There is a difference between non-repeatable in same state and non-scientific. Applying absolute standards of rigor is ironically also unscientific.

We know that hyperinflation is a way to screw over an economy utterly. It can and will fail and in the best case be the equivalent of dissolving the currency and going bankrupt.

The most benign form of it that may not techically count would involve massive growth as well and the devaluation wouldn't be a pathology but a reflection that yes, a well honed spear, flint knives, a badket, and a few carved bone pieces of jewelry may have been respectable wealth for nomadic hunter-gathers but aren't really worth anything compared to even the contents of a jalopy in the great depression.

Just a steel knife or pot would be grand artifacts because they are better in performance than anything else they could find.

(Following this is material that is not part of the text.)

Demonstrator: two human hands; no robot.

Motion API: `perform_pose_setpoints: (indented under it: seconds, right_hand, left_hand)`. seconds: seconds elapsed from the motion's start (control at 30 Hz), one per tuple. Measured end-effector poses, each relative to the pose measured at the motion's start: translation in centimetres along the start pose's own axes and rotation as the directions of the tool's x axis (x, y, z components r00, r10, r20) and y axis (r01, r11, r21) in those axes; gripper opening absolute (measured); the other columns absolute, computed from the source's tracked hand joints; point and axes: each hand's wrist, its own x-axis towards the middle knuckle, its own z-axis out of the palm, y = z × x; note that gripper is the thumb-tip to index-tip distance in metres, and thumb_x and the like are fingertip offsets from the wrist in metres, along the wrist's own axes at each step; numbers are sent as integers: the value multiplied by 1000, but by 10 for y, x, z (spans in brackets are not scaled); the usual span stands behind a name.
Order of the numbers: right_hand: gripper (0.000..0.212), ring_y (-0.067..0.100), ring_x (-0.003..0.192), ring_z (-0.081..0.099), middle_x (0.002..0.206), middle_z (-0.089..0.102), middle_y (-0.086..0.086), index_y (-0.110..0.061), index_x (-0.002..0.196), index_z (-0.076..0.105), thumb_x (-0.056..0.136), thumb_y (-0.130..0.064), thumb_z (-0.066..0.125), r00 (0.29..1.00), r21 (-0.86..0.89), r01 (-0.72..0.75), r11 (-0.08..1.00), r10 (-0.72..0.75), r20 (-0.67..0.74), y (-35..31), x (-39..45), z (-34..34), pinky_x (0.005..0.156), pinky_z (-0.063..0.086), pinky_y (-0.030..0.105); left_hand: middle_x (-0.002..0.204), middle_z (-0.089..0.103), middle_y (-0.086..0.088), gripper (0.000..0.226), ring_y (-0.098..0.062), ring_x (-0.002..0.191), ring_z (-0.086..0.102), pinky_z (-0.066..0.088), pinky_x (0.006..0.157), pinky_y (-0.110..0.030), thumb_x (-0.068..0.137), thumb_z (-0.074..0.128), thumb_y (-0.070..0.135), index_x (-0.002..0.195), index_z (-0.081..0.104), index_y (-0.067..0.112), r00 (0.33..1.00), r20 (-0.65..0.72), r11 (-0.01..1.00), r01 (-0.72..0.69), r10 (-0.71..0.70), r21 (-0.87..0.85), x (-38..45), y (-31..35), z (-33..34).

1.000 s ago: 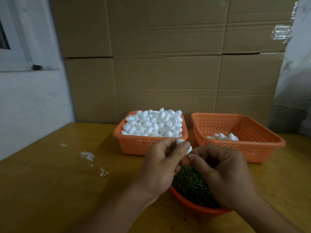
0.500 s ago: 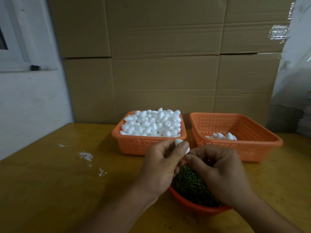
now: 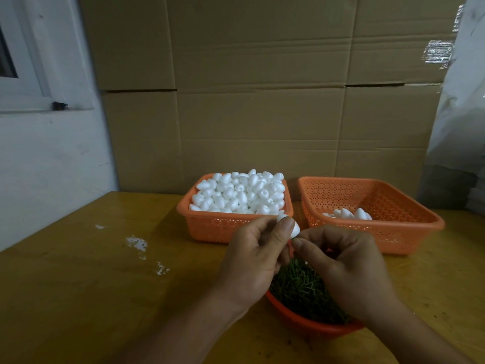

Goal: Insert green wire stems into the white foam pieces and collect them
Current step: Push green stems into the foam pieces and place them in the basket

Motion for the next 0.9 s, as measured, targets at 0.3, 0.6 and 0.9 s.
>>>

That their old currency isn't worth anything is reflective of the fact that past production has been rendered obsolete and the old goods are worth little.


> There is a difference between non-repeatable in same state and non-scientific.

No, there isn't.

> Applying absolute standards of rigor is ironically also unscientific.

The rules governing science are not determined by science itself. Science experimentally tests propositions about facts. Rules about science are propositions about other propositions. Hence, science has absolutely nothing to say about its own rules. Therefore, propositions about the scientific method are necessarily unscientific.


I don't know - pricing options using Black-Scholes uses assumptions (i think normal bell curves) that aren't exactly true and LTCM for instance went under showing that. i think the big difference between economics and physics is that maths is used in finance as 'credibility' and the mortals just assume it's correct because the wizards say it is and crank the dial up to 11 (sub-prime affected a lot of normal people). In physics, the wizards are just talking to other wizards and the mortals don't even enter the discussion (honestly, LHC is cool and all but other than a couple thousand physicists, no-one would notice if it stopped working).


I think Kurgman was talking about the economics profession rather than the finance profession when he said that. My understanding is that the DSGE models many economics grad students use do have some sophisticated math involved.


Maths doesn't have to be complex to be beautiful.

I haven't read the Krugman article cited but the context makes me think of all the stuff around perfect competition and efficient markets, which is beautiful imo. Unfortunately it doesn't describe reality very well.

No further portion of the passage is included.